Segment Start: Given data
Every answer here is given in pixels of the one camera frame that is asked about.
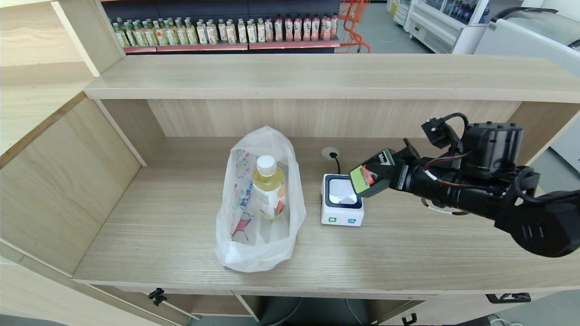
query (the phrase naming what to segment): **red shelf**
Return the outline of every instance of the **red shelf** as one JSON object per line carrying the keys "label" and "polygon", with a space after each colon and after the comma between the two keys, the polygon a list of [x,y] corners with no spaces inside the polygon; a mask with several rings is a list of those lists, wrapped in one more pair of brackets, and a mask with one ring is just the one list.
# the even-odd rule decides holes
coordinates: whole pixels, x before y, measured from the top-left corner
{"label": "red shelf", "polygon": [[220,51],[220,50],[248,50],[248,44],[228,44],[219,43],[216,45],[211,44],[196,44],[196,45],[167,45],[158,46],[157,52],[171,52],[171,51]]}
{"label": "red shelf", "polygon": [[132,48],[123,48],[125,53],[136,53],[136,52],[157,52],[155,46],[135,46]]}
{"label": "red shelf", "polygon": [[250,50],[263,49],[305,49],[305,48],[337,48],[340,46],[340,41],[334,39],[332,41],[309,41],[309,42],[268,42],[268,43],[250,43]]}

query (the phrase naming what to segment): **refrigerator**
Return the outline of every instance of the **refrigerator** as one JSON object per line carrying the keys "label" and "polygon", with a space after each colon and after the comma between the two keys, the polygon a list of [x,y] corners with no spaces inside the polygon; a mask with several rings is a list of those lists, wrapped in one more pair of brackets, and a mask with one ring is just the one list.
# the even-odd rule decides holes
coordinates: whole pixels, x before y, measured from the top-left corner
{"label": "refrigerator", "polygon": [[[580,21],[554,9],[506,9],[492,18],[474,54],[544,57],[580,77]],[[577,119],[551,147],[580,172],[579,139]]]}

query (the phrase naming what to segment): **black handle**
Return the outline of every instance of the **black handle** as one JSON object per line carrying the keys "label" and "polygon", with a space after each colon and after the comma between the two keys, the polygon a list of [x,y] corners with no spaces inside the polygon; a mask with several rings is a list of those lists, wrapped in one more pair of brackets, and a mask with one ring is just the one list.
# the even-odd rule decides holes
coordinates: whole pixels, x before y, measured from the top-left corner
{"label": "black handle", "polygon": [[522,303],[532,301],[532,297],[529,293],[506,293],[498,298],[495,294],[486,294],[487,299],[497,305],[501,303]]}
{"label": "black handle", "polygon": [[407,319],[405,317],[401,318],[401,320],[403,321],[404,326],[409,326],[409,325],[415,324],[417,322],[417,314],[412,313],[411,320],[409,320],[409,321],[407,321]]}
{"label": "black handle", "polygon": [[157,288],[157,289],[155,289],[155,291],[149,293],[149,295],[147,297],[149,299],[155,299],[155,298],[157,298],[158,296],[160,296],[160,295],[162,295],[164,293],[165,293],[165,291],[163,291],[162,288]]}
{"label": "black handle", "polygon": [[496,23],[498,20],[504,18],[505,16],[514,13],[514,12],[518,12],[518,11],[525,11],[525,12],[551,12],[551,13],[557,13],[558,10],[556,9],[549,9],[549,8],[532,8],[532,7],[513,7],[513,8],[507,8],[504,9],[500,12],[498,12],[497,15],[495,15],[492,19],[491,22],[492,23]]}

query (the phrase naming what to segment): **wooden countertop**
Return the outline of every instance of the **wooden countertop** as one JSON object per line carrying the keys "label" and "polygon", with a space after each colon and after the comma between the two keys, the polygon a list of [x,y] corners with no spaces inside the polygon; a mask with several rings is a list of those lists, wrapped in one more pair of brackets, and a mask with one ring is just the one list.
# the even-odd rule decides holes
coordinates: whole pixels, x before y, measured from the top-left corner
{"label": "wooden countertop", "polygon": [[129,56],[94,99],[467,99],[580,103],[580,78],[541,58],[475,55]]}
{"label": "wooden countertop", "polygon": [[93,76],[84,62],[0,68],[0,154],[82,92]]}
{"label": "wooden countertop", "polygon": [[[320,186],[340,149],[348,171],[401,139],[291,139],[307,216],[292,258],[273,270],[240,273],[214,254],[223,171],[237,139],[167,138],[111,213],[73,278],[92,284],[247,291],[440,294],[580,288],[580,252],[548,259],[521,249],[493,222],[423,207],[418,197],[384,191],[365,201],[361,227],[322,225]],[[412,140],[423,155],[436,148]]]}

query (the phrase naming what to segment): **display fridge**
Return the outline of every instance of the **display fridge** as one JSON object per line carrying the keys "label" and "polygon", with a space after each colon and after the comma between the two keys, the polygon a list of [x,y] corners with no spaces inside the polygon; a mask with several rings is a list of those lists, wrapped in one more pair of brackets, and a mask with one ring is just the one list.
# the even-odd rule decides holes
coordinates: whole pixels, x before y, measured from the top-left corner
{"label": "display fridge", "polygon": [[405,31],[435,53],[470,55],[491,17],[515,6],[543,0],[419,0],[409,9]]}
{"label": "display fridge", "polygon": [[[580,21],[548,8],[505,10],[493,18],[475,54],[544,57],[580,77]],[[580,172],[578,140],[580,119],[552,149]]]}

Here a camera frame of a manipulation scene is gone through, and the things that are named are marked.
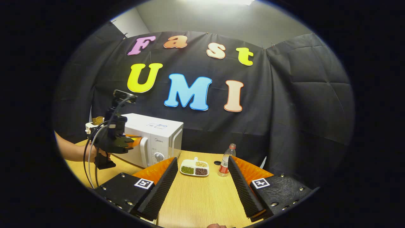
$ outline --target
Segment End: Given data
Your objective
Please restate the data word for word, leaving out any picture it holds.

Result below
Every answer here is given in pixels of the one camera frame that is asked about.
query (the phrase naming what to segment): **red shelf**
Return the outline of every instance of the **red shelf** as one JSON object per line carrying the keys "label" and "polygon", with a space after each colon and after the comma between the two keys, the polygon a list of [x,y] corners with no spaces inside the polygon; a mask with several rings is a list of those lists, wrapped in one more pair of brackets, and a mask with one ring is just the one list.
# the even-odd rule decides holes
coordinates: whole pixels, x before y, measured from the top-left corner
{"label": "red shelf", "polygon": [[220,51],[220,50],[248,50],[248,44],[228,44],[219,43],[216,45],[211,44],[196,44],[196,45],[167,45],[158,46],[157,52],[171,52],[171,51]]}
{"label": "red shelf", "polygon": [[132,48],[123,48],[125,53],[136,53],[136,52],[157,52],[155,46],[135,46]]}
{"label": "red shelf", "polygon": [[250,50],[263,49],[305,49],[305,48],[337,48],[340,46],[340,41],[334,39],[332,41],[309,41],[309,42],[268,42],[268,43],[250,43]]}

query (the phrase naming what to segment): **refrigerator**
Return the outline of every instance of the **refrigerator** as one JSON object per line carrying the keys "label" and "polygon", with a space after each colon and after the comma between the two keys, the polygon a list of [x,y] corners with no spaces inside the polygon; a mask with several rings is a list of those lists, wrapped in one more pair of brackets, and a mask with one ring is just the one list.
# the even-odd rule decides holes
coordinates: whole pixels, x before y, measured from the top-left corner
{"label": "refrigerator", "polygon": [[[580,21],[554,9],[506,9],[492,18],[474,54],[544,57],[580,77]],[[577,119],[551,147],[580,172],[579,139]]]}

query (the phrase naming what to segment): **black handle**
Return the outline of every instance of the **black handle** as one JSON object per line carrying the keys "label" and "polygon", with a space after each colon and after the comma between the two keys, the polygon a list of [x,y] corners with no spaces inside the polygon; a mask with several rings is a list of those lists, wrapped in one more pair of brackets, and a mask with one ring is just the one list.
# the even-odd rule decides holes
coordinates: whole pixels, x before y, measured from the top-left corner
{"label": "black handle", "polygon": [[522,303],[532,301],[532,297],[529,293],[506,293],[498,298],[495,294],[486,294],[487,299],[497,305],[501,303]]}
{"label": "black handle", "polygon": [[407,319],[405,317],[401,318],[401,320],[403,321],[404,326],[409,326],[409,325],[415,324],[417,322],[417,314],[412,313],[411,320],[409,320],[409,321],[407,321]]}
{"label": "black handle", "polygon": [[157,288],[157,289],[155,289],[155,291],[149,293],[149,295],[147,297],[149,299],[155,299],[155,298],[157,298],[158,296],[160,296],[160,295],[162,295],[164,293],[165,293],[165,291],[163,291],[162,288]]}
{"label": "black handle", "polygon": [[496,23],[498,20],[504,18],[505,16],[514,13],[514,12],[518,12],[518,11],[525,11],[525,12],[551,12],[551,13],[557,13],[558,10],[556,9],[549,9],[549,8],[532,8],[532,7],[513,7],[513,8],[507,8],[504,9],[500,12],[498,12],[497,15],[495,15],[492,19],[491,22],[492,23]]}

query (the phrase naming what to segment): **wooden countertop**
Return the outline of every instance of the **wooden countertop** as one JSON object per line carrying the keys "label" and "polygon", with a space after each colon and after the comma between the two keys, the polygon a list of [x,y] corners with no spaces inside the polygon; a mask with several rings is a list of those lists, wrapped in one more pair of brackets, and a mask with one ring is just the one list.
# the even-odd rule decides holes
coordinates: whole pixels, x before y, measured from the top-left corner
{"label": "wooden countertop", "polygon": [[129,56],[94,99],[467,99],[580,103],[580,78],[541,58],[475,55]]}
{"label": "wooden countertop", "polygon": [[93,76],[84,62],[0,68],[0,154],[82,92]]}
{"label": "wooden countertop", "polygon": [[[320,186],[340,149],[348,171],[401,139],[291,139],[307,216],[292,258],[273,270],[240,273],[214,254],[223,171],[237,139],[167,138],[111,213],[73,278],[92,284],[247,291],[440,294],[580,288],[580,252],[548,259],[521,249],[493,222],[423,207],[418,197],[384,191],[365,201],[361,227],[322,225]],[[412,140],[423,155],[436,148]]]}

query (the phrase naming what to segment): **display fridge**
Return the outline of every instance of the **display fridge** as one JSON object per line carrying the keys "label" and "polygon", with a space after each colon and after the comma between the two keys, the polygon a list of [x,y] corners with no spaces inside the polygon; a mask with several rings is a list of those lists, wrapped in one more pair of brackets, and a mask with one ring is just the one list.
# the even-odd rule decides holes
coordinates: whole pixels, x before y, measured from the top-left corner
{"label": "display fridge", "polygon": [[405,31],[435,53],[470,55],[491,17],[515,6],[543,0],[419,0],[409,9]]}
{"label": "display fridge", "polygon": [[[580,21],[548,8],[505,10],[493,18],[475,54],[544,57],[580,77]],[[580,172],[578,140],[580,119],[552,149]]]}

Here a camera frame of a manipulation scene is gone through, and the things that are named are marked.
$ outline --target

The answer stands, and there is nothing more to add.